I am the reason my mother died. It was March 4, 1975. Ann Jacobs was thirty-three. I was three months old. I killed her.

Mum was admitted into Melbourne’s Alfred Hospital on Christmas Day 1974. Her health fluctuated but worsened progressively in the following weeks. At the worst stage my father brought me to her sickbed to liven her spirits, but it wasn’t enough. The doctors discovered what was wrong when it was too late. Mum died of a massive hemorrhage. She was weakened by a heart condition suffered in childhood, and my birth didn’t help.

Few people got to farewell my mother. Her condition deteriorated rapidly, and when her parents heard the news that she was dying, they raced toward Melbourne from their home in Warrnambool in western Victoria. Half way through the 300-kilometer journey, their car spluttered to a halt in the night on a desolate stretch of road. They had forgotten to refuel in their haste.
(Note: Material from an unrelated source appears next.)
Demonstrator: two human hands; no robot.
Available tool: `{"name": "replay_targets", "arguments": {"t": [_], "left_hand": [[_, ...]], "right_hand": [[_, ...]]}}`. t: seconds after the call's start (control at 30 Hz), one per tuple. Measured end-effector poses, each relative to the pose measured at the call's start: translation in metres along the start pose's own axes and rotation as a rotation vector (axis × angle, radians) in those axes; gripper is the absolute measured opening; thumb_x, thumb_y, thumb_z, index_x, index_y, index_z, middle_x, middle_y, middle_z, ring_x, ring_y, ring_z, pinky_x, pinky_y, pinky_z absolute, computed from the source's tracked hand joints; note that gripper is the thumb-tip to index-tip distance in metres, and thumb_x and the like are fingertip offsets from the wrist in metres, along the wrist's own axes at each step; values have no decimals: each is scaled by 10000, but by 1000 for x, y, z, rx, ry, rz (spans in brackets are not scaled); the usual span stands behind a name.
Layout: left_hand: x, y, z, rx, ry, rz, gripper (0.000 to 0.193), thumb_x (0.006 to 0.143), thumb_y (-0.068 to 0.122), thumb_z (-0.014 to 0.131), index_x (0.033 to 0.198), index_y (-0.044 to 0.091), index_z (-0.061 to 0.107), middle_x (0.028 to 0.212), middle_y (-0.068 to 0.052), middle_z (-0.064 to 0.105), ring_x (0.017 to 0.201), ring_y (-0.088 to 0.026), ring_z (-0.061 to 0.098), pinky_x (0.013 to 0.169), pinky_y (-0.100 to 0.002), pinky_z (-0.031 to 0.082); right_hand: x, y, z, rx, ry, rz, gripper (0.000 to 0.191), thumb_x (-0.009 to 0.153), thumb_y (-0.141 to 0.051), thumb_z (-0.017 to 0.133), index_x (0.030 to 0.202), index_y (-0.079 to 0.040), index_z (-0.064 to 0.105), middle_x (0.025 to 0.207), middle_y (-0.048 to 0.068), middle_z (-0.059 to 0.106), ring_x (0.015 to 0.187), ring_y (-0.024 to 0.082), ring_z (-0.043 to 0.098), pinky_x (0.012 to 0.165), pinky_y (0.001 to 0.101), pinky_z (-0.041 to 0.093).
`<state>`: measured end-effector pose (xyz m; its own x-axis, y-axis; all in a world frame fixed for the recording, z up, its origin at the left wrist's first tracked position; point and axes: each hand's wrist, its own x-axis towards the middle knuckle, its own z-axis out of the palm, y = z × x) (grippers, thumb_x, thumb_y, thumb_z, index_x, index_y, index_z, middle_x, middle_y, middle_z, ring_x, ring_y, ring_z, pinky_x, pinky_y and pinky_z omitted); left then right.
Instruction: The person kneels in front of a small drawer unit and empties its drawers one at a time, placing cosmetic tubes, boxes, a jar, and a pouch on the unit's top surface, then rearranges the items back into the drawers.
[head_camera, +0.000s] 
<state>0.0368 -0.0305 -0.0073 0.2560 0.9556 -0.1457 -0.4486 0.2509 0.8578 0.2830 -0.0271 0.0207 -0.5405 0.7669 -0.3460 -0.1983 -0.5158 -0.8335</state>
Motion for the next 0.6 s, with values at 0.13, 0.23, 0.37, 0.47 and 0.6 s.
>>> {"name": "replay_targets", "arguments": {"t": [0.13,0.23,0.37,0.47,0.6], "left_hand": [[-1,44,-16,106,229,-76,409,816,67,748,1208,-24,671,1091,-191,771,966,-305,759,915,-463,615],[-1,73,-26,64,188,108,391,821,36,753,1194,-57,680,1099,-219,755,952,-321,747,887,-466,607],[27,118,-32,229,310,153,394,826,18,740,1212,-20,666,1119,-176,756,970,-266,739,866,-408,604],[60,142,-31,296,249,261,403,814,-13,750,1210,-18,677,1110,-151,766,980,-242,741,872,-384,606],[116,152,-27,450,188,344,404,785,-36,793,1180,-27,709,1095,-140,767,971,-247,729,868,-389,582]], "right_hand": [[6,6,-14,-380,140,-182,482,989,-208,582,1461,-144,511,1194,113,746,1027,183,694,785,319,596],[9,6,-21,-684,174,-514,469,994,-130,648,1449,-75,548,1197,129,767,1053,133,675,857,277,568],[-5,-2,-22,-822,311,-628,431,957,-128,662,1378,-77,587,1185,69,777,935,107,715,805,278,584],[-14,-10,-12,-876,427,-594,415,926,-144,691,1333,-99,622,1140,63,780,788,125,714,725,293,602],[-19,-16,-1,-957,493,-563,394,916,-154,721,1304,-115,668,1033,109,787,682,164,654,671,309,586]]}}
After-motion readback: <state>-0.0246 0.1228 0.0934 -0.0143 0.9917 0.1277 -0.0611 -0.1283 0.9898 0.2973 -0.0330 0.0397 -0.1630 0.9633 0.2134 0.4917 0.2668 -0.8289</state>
I don’t know how they got to Melbourne; but when they finally arrived, their daughter was dead.

In my favorite photograph, I am at Mum’s breast looking into her eyes, and she is touching my tiny lips with a finger. I have mannerisms that are not my father’s and have often wondered if they are mine alone. Amputees often report “feeling” their missing limb. Mum’s presence is like that for me. The emotional connection between us has never left me. She is always there, but she’s not.